## [What is required]
Make a verbatim transcription of the records, without the pictures.

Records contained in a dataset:
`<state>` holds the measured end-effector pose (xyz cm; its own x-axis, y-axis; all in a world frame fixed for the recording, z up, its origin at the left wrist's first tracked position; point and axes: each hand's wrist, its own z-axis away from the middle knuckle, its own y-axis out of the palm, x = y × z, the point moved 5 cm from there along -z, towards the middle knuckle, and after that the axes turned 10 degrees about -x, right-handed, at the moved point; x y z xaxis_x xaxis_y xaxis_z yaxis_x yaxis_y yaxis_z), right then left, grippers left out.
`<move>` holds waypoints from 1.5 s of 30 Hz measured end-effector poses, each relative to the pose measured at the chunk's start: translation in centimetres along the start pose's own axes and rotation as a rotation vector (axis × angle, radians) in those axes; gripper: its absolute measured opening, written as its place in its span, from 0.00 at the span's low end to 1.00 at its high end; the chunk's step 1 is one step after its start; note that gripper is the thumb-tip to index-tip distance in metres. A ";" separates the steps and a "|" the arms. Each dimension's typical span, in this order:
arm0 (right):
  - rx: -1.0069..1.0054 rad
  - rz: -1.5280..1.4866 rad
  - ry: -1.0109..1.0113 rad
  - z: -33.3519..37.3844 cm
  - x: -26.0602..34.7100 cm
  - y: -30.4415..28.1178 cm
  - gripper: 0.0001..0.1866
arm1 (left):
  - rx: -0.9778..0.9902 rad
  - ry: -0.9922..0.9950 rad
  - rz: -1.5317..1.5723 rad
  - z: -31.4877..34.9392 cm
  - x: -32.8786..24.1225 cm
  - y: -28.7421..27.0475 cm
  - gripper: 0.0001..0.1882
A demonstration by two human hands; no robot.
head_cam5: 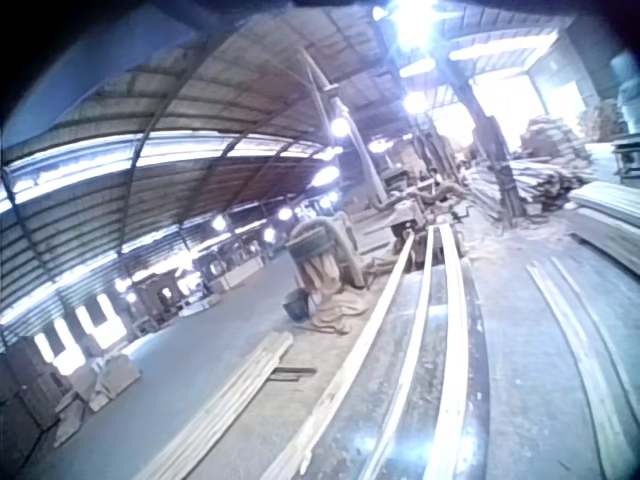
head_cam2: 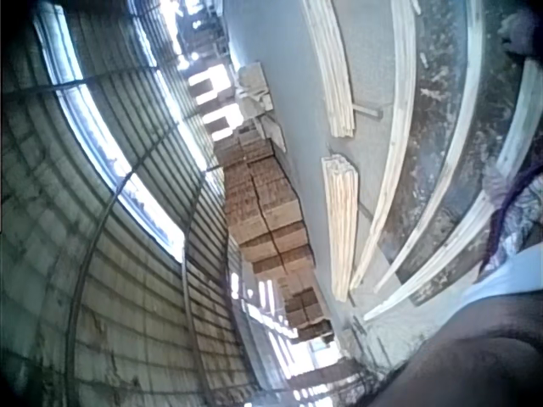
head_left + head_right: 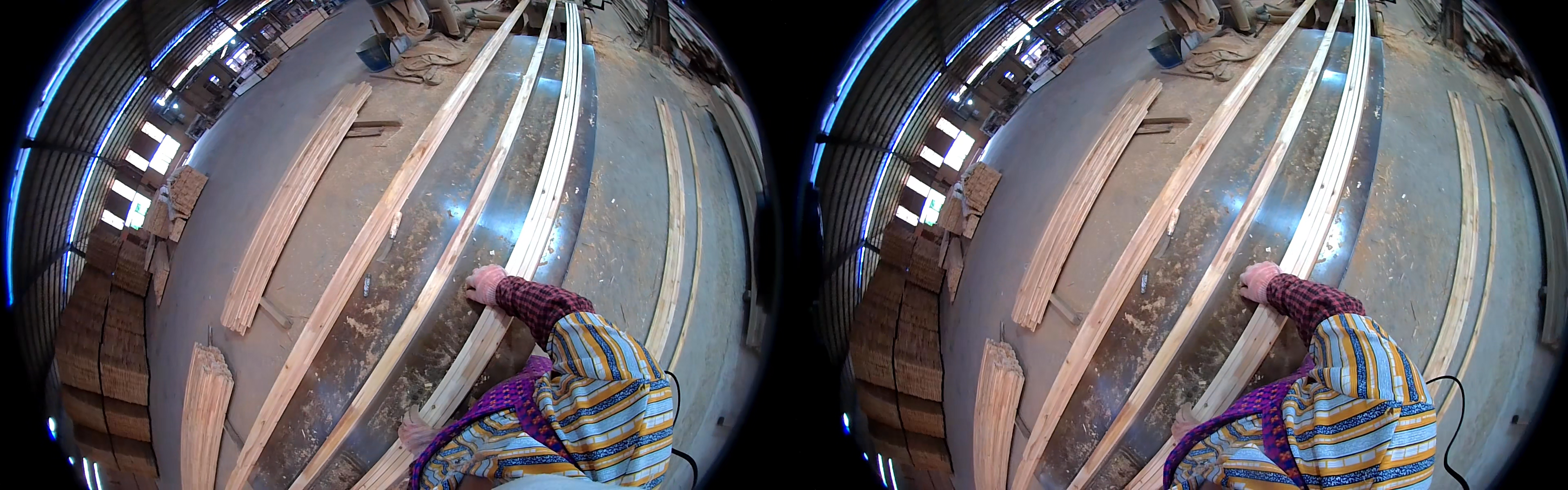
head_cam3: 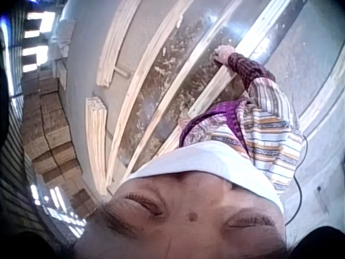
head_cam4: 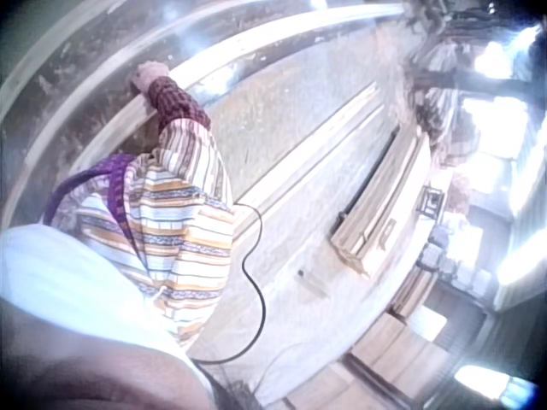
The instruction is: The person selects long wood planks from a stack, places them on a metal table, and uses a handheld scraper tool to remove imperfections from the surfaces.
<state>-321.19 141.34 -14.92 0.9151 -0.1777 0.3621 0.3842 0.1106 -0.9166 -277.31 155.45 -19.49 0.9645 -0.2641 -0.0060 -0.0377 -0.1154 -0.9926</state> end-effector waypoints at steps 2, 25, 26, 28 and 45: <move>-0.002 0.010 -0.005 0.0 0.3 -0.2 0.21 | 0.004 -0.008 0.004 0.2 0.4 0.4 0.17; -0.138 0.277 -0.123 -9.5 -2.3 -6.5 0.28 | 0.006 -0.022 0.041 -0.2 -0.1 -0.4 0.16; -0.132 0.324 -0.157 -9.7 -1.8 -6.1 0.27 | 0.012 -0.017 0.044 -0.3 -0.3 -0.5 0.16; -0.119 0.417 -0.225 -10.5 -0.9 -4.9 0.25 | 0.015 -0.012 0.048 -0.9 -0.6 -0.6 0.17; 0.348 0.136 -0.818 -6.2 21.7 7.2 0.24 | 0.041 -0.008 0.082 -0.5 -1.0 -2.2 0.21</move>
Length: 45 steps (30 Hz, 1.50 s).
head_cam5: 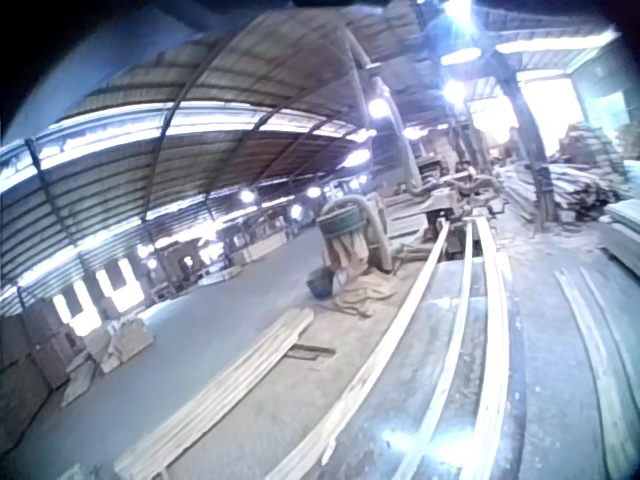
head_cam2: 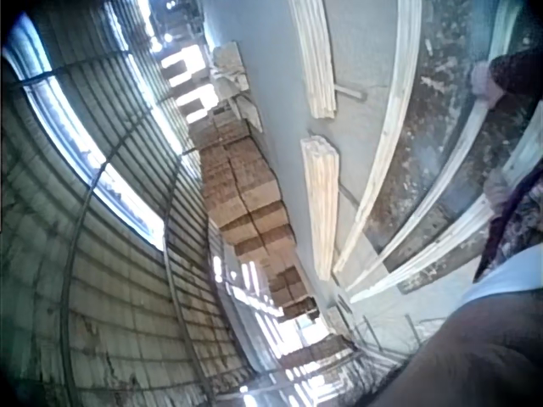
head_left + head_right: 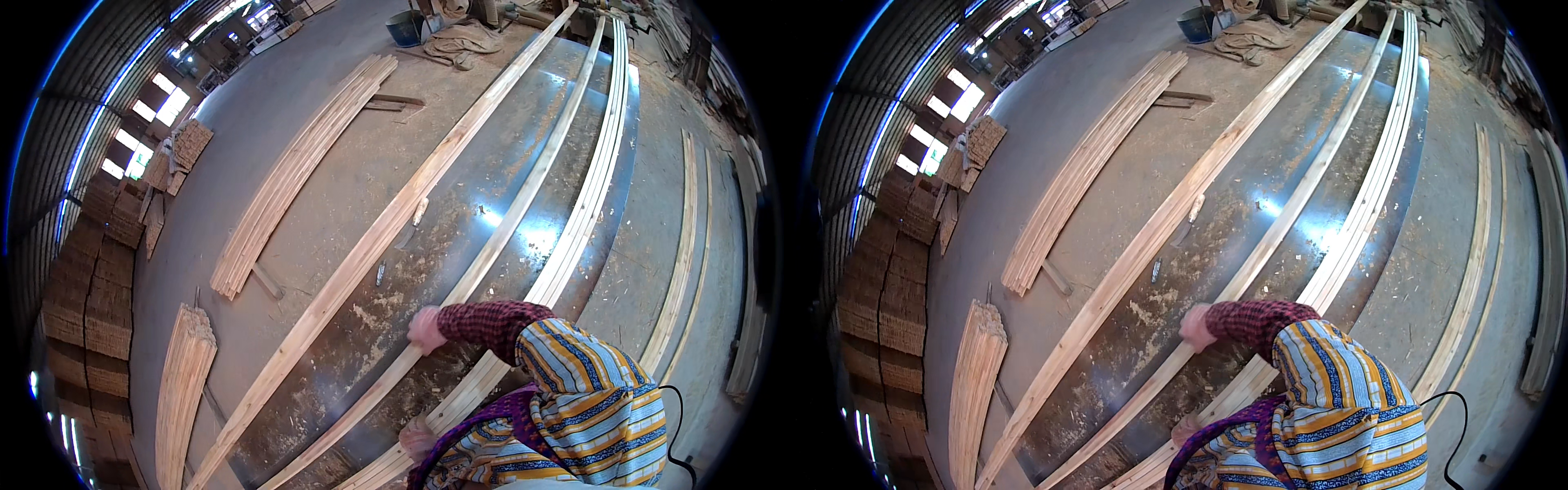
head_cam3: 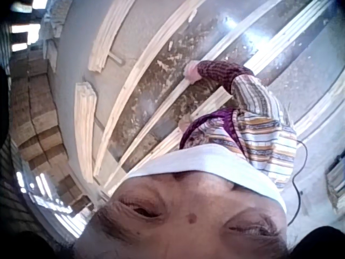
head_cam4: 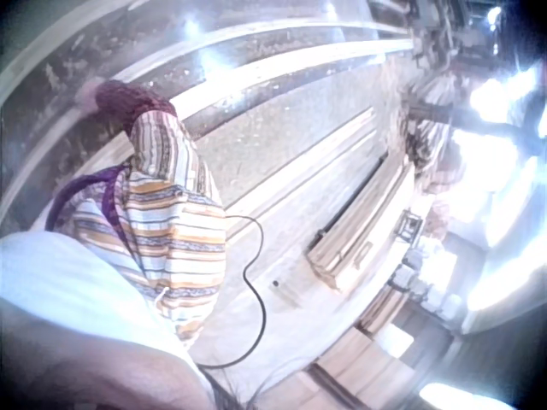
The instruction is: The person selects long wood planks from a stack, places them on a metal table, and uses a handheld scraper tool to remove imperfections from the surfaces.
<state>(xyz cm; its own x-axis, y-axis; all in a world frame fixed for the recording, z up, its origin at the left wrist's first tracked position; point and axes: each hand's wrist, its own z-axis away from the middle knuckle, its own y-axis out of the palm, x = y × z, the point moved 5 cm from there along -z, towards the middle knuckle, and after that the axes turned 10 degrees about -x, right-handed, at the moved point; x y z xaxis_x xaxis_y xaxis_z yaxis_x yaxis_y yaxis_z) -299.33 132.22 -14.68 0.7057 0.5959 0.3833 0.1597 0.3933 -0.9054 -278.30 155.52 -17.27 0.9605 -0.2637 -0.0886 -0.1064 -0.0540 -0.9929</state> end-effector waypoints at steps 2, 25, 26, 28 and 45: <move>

## [Worked solution]
`<state>` holds the measured end-effector pose (xyz cm; its own x-axis, y-axis; all in a world frame fixed for the recording, z up, its origin at the left wrist's first tracked position; point and axes: each hand's wrist, its own z-axis away from the middle knuckle, its own y-axis out of the palm, x = y × z, the point moved 5 cm from there along -z, towards the middle knuckle, and after that the axes turned 10 degrees about -x, right-handed, at the moved point; x y z xaxis_x xaxis_y xaxis_z yaxis_x yaxis_y yaxis_z), right then left, grippers left out.
`<move>` holds waypoints from 1.5 s of 30 Hz measured end-effector poses, each relative to the pose measured at the chunk's start: translation in centimetres along the start pose's own axes and rotation as a rotation vector (axis × angle, radians) in those axes; gripper: its absolute measured opening, written as its place in its span, from 0.00 at the span's low end to 1.00 at its high end; the chunk's step 1 is one step after its start; note that gripper is the thumb-tip to index-tip distance in metres. A ";" separates the steps and a "|" the arms. Each dimension's typical span, in this order:
arm0 (right):
  - rx: -1.0069..1.0054 rad
  - rz: -1.5280..1.4866 rad
  - ry: -1.0109..1.0113 rad
  - z: -33.3519..37.3844 cm
  - x: -26.0602..34.7100 cm
  - y: -30.4415..28.1178 cm
  - gripper: 0.0001..0.1866
arm1 (left):
  - rx: -0.9778..0.9902 rad
  - ry: -0.9922..0.9950 rad
  - rz: -1.5317..1.5723 rad
  - z: -31.4877..34.9392 cm
  - x: -32.8786..24.1225 cm
  - y: -28.7421..27.0475 cm
  - gripper: 0.0001..0.1882
A demonstration by two human hands; no robot.
head_cam5: 
head_cam2: 
head_left + head_right: 
head_cam3: 
head_cam4: 
The instruction is: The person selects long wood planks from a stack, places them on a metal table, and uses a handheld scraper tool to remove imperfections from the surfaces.
<state>-321.19 141.34 -14.92 0.9151 -0.1777 0.3621 0.3842 0.1106 -0.9166 -277.31 155.45 -19.49 0.9645 -0.2641 -0.0060 -0.0377 -0.1154 -0.9926</state> end-effector waypoints at steps 2, 25, 26, 28 and 45: <move>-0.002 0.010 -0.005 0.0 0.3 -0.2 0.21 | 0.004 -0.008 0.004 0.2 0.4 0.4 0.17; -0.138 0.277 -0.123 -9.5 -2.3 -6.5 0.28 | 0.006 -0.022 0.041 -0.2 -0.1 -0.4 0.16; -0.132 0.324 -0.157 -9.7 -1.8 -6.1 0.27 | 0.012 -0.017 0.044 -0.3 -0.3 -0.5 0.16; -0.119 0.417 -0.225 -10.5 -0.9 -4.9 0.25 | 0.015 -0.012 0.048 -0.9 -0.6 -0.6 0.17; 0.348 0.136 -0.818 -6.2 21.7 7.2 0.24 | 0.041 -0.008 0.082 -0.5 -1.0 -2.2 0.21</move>
Length: 45 steps (30 Hz, 1.50 s).
head_cam5: 
head_cam2: 
head_left + head_right: 
head_cam3: 
head_cam4: 
The instruction is: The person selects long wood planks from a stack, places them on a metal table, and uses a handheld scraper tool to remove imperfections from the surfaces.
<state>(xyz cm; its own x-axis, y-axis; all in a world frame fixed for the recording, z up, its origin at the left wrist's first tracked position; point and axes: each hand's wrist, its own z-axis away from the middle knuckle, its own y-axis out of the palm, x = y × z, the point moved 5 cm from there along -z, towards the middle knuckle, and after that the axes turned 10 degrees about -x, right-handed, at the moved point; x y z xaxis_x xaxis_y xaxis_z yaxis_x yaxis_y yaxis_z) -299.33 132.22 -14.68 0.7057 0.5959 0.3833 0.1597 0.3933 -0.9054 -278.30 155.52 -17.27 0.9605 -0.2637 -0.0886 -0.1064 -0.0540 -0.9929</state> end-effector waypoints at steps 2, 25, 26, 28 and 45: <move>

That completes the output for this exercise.